**Task**
The data is to be transcribed in full, with nothing missed.
Top of Material provided
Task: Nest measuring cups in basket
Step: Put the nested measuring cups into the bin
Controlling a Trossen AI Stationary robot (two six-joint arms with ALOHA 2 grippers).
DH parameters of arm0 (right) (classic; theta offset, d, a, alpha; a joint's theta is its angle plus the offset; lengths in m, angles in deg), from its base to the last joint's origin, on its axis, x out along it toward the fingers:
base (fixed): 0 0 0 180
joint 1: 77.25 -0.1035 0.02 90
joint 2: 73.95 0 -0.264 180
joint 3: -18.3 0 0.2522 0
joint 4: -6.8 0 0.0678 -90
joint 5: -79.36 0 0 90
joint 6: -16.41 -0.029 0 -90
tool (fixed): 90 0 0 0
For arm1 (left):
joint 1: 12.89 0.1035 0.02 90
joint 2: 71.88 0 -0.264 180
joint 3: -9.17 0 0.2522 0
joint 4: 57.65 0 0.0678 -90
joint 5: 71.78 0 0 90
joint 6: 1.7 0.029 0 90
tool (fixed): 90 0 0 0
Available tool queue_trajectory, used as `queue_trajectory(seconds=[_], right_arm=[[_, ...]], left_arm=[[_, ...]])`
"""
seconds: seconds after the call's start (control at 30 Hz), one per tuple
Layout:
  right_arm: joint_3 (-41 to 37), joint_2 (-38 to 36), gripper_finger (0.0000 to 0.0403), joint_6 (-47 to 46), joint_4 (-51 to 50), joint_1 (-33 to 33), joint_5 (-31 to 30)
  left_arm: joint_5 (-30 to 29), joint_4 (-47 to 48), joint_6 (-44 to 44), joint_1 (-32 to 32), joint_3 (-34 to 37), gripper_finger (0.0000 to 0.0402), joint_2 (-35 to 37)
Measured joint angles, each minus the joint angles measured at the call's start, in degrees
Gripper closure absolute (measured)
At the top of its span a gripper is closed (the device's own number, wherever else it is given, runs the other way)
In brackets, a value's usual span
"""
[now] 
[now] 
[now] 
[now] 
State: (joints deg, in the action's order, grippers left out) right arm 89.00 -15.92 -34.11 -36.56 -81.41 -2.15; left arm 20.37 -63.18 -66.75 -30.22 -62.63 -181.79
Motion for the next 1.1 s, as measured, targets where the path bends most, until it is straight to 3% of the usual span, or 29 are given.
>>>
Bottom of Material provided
**Expected output**
Task: Nest measuring cups in basket
Step: Put the nested measuring cups into the bin
Controlling a Trossen AI Stationary robot (two six-joint arms with ALOHA 2 grippers).
DH parameters of arm0 (right) (classic; theta offset, d, a, alpha; a joint's theta is its angle plus the offset; lengths in m, angles in deg), from its base to the last joint's origin, on its axis, x out along it toward the fingers:
base (fixed): 0 0 0 180
joint 1: 77.25 -0.1035 0.02 90
joint 2: 73.95 0 -0.264 180
joint 3: -18.3 0 0.2522 0
joint 4: -6.8 0 0.0678 -90
joint 5: -79.36 0 0 90
joint 6: -16.41 -0.029 0 -90
tool (fixed): 90 0 0 0
For arm1 (left):
joint 1: 12.89 0.1035 0.02 90
joint 2: 71.88 0 -0.264 180
joint 3: -9.17 0 0.2522 0
joint 4: 57.65 0 0.0678 -90
joint 5: 71.78 0 0 90
joint 6: 1.7 0.029 0 90
tool (fixed): 90 0 0 0
Available tool queue_trajectory, used as `queue_trajectory(seconds=[_], right_arm=[[_, ...]], left_arm=[[_, ...]])`
"""
seconds: seconds after the call's start (control at 30 Hz), one per tuple
Layout:
  right_arm: joint_3 (-41 to 37), joint_2 (-38 to 36), gripper_finger (0.0000 to 0.0403), joint_6 (-47 to 46), joint_4 (-51 to 50), joint_1 (-33 to 33), joint_5 (-31 to 30)
  left_arm: joint_5 (-30 to 29), joint_4 (-47 to 48), joint_6 (-44 to 44), joint_1 (-32 to 32), joint_3 (-34 to 37), gripper_finger (0.0000 to 0.0402), joint_2 (-35 to 37)
Measured joint angles, each minus the joint angles measured at the call's start, in degrees
Gripper closure absolute (measured)
At the top of its span a gripper is closed (the device's own number, wherever else it is given, runs the other way)
In brackets, a value's usual span
"""
[now] 
[now] 
[now] 
[now] 
State: (joints deg, in the action's order, grippers left out) right arm 89.00 -15.92 -34.11 -36.56 -81.41 -2.15; left arm 20.37 -63.18 -66.75 -30.22 -62.63 -181.79
Motion for the next 1.1 s, as measured, targets where the path bends most, until it is straight to 3% of the usual span, or 29 are given.
>>>

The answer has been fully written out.